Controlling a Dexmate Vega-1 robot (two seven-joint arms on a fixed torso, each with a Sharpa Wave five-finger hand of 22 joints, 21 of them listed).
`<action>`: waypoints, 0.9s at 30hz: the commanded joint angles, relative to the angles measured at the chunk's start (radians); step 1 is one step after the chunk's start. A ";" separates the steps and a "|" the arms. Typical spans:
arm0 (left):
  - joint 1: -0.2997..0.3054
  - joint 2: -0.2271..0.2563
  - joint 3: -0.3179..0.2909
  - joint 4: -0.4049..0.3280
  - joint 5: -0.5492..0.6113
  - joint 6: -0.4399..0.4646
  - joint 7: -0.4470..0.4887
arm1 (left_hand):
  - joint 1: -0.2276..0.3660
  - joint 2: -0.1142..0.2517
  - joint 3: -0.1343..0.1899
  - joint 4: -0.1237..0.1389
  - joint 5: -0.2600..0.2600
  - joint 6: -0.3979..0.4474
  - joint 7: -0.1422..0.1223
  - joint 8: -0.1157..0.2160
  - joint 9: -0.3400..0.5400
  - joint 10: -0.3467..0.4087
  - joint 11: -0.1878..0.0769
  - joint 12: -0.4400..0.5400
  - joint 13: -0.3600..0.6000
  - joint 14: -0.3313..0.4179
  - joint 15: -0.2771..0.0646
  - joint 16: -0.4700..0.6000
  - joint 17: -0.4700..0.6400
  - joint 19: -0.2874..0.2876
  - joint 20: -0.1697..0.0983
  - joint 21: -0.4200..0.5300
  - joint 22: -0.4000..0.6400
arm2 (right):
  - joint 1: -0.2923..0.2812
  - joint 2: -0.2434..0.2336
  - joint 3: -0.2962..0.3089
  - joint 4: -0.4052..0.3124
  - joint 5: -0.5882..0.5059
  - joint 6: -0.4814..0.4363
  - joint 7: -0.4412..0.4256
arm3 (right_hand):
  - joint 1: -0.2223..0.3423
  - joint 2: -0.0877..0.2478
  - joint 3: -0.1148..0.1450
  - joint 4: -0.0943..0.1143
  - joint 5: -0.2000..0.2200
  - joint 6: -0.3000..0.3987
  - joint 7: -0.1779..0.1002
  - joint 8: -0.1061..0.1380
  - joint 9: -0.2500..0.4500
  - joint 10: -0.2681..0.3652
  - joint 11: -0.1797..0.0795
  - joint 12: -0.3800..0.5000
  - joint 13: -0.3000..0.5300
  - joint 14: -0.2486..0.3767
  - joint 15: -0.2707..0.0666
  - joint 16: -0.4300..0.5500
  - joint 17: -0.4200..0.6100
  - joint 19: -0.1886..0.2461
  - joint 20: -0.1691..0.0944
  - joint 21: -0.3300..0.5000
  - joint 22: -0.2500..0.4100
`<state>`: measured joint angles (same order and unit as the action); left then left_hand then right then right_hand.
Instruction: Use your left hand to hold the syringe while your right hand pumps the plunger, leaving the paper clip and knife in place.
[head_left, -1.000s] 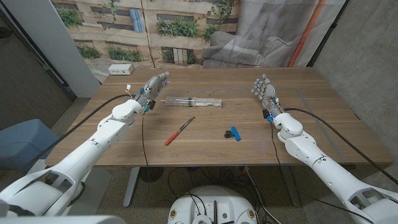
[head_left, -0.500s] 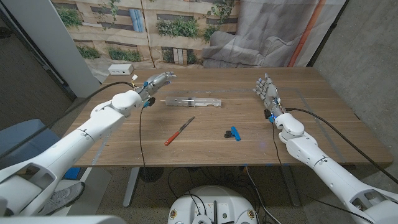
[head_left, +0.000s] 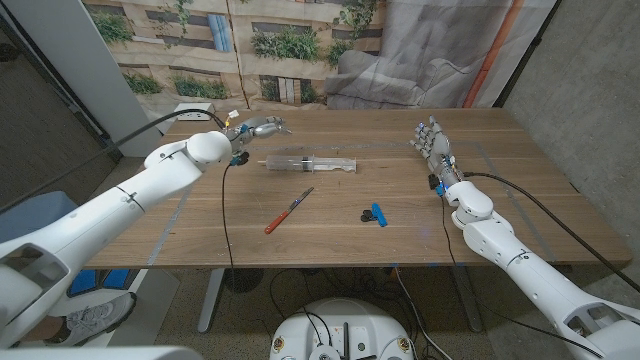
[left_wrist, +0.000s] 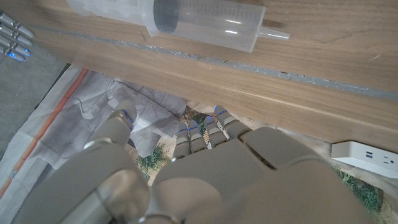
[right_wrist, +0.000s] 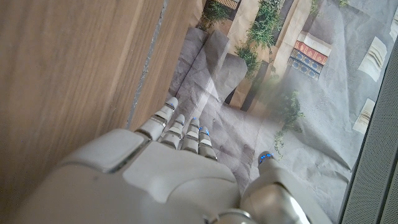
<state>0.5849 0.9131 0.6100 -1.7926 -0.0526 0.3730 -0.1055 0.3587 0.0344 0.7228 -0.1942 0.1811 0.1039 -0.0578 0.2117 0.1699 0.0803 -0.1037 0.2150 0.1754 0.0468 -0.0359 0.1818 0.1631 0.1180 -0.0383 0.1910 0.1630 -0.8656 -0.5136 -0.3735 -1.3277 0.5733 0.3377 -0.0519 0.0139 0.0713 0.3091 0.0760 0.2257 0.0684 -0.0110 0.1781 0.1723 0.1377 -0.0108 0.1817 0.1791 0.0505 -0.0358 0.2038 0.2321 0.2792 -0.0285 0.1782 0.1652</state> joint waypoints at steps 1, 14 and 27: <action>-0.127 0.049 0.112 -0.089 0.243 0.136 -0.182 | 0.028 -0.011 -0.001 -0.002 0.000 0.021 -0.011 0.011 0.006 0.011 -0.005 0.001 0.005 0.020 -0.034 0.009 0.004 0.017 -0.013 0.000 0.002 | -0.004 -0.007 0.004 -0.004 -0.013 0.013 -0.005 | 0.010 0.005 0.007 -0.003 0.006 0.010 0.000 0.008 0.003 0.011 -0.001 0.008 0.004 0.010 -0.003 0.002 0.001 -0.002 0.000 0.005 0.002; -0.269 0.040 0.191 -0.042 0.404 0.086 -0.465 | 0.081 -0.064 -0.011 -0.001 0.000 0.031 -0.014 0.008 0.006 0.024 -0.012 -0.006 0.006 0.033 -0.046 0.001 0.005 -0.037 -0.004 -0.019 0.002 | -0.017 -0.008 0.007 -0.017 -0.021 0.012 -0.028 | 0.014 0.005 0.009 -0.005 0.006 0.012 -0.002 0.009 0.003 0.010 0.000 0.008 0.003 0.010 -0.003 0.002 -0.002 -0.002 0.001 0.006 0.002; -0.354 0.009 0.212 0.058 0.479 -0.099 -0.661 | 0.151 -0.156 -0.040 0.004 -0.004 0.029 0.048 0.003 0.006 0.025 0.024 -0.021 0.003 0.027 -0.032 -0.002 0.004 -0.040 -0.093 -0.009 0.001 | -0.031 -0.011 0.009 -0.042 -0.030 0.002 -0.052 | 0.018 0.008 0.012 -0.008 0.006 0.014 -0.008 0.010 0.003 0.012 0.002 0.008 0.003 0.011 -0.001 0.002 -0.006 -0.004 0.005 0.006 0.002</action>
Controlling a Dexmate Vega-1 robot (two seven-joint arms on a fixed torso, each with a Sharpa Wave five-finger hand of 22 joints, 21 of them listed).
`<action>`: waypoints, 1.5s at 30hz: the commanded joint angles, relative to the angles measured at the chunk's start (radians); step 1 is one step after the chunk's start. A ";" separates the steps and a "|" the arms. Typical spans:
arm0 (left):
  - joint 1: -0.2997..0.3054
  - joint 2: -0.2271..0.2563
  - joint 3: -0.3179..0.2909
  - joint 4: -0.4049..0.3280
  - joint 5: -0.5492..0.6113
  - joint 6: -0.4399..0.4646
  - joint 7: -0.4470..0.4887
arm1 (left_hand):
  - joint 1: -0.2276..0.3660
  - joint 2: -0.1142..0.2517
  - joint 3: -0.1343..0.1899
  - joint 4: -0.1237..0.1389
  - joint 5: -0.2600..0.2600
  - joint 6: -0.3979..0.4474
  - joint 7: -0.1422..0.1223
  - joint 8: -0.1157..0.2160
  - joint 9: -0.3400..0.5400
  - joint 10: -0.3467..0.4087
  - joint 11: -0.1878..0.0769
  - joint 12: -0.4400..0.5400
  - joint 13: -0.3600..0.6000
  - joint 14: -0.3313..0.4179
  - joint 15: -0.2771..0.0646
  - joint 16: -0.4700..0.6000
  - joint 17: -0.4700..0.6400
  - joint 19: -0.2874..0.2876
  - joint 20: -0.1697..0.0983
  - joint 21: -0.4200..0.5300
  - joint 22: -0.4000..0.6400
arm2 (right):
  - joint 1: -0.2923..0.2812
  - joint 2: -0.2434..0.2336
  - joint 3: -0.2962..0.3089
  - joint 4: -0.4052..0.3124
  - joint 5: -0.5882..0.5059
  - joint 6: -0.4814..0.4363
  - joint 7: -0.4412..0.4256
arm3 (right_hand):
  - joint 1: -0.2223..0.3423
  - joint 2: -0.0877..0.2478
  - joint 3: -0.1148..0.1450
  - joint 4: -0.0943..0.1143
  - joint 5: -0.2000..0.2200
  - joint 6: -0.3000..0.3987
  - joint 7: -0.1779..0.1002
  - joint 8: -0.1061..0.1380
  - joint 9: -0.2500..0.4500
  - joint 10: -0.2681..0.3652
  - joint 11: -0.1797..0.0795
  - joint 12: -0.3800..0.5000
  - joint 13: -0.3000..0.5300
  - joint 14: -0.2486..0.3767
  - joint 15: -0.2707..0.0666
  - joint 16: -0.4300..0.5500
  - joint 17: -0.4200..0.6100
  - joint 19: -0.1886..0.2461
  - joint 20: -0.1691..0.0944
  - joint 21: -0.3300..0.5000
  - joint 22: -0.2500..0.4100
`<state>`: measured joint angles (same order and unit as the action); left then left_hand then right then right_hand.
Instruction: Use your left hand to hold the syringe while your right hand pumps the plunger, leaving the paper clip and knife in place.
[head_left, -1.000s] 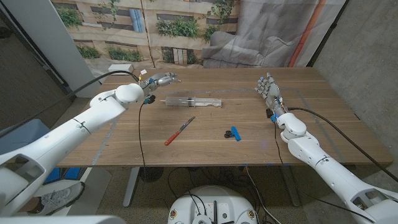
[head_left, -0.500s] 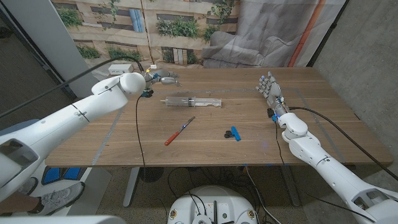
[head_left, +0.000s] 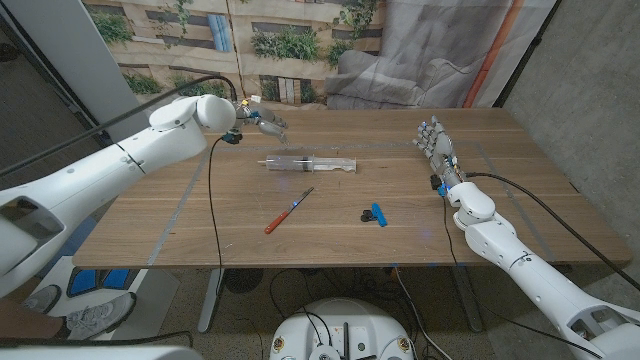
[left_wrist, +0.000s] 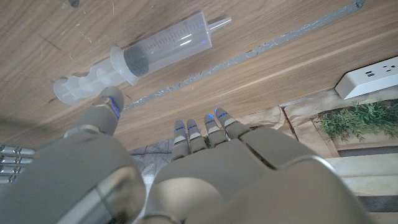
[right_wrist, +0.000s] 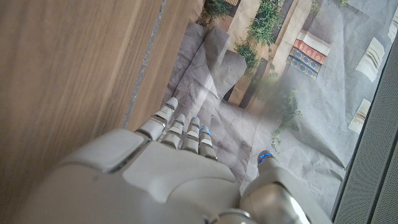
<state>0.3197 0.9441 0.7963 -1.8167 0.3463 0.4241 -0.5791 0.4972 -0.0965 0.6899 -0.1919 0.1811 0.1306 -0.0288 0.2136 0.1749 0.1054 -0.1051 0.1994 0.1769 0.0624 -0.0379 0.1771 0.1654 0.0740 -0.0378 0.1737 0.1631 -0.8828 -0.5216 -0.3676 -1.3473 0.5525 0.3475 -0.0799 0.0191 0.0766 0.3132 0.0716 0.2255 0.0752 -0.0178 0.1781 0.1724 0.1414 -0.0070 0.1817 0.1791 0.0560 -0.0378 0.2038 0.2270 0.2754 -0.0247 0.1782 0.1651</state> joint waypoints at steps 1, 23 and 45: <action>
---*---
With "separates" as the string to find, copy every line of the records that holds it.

• [ANSWER BELOW]:
`<action>`: waypoints, 0.9s at 30hz: the commanded joint angles, relative to the angles measured at the chunk's start (radians); step 1 is one step after the chunk's start. A ";" separates the steps and a "|" the arms. Typical spans:
`<action>`: waypoints, 1.5s at 30hz: the commanded joint angles, relative to the angles measured at the chunk's start (radians); step 1 is one step after the chunk's start. A ";" separates the steps and a "|" the arms. Typical spans:

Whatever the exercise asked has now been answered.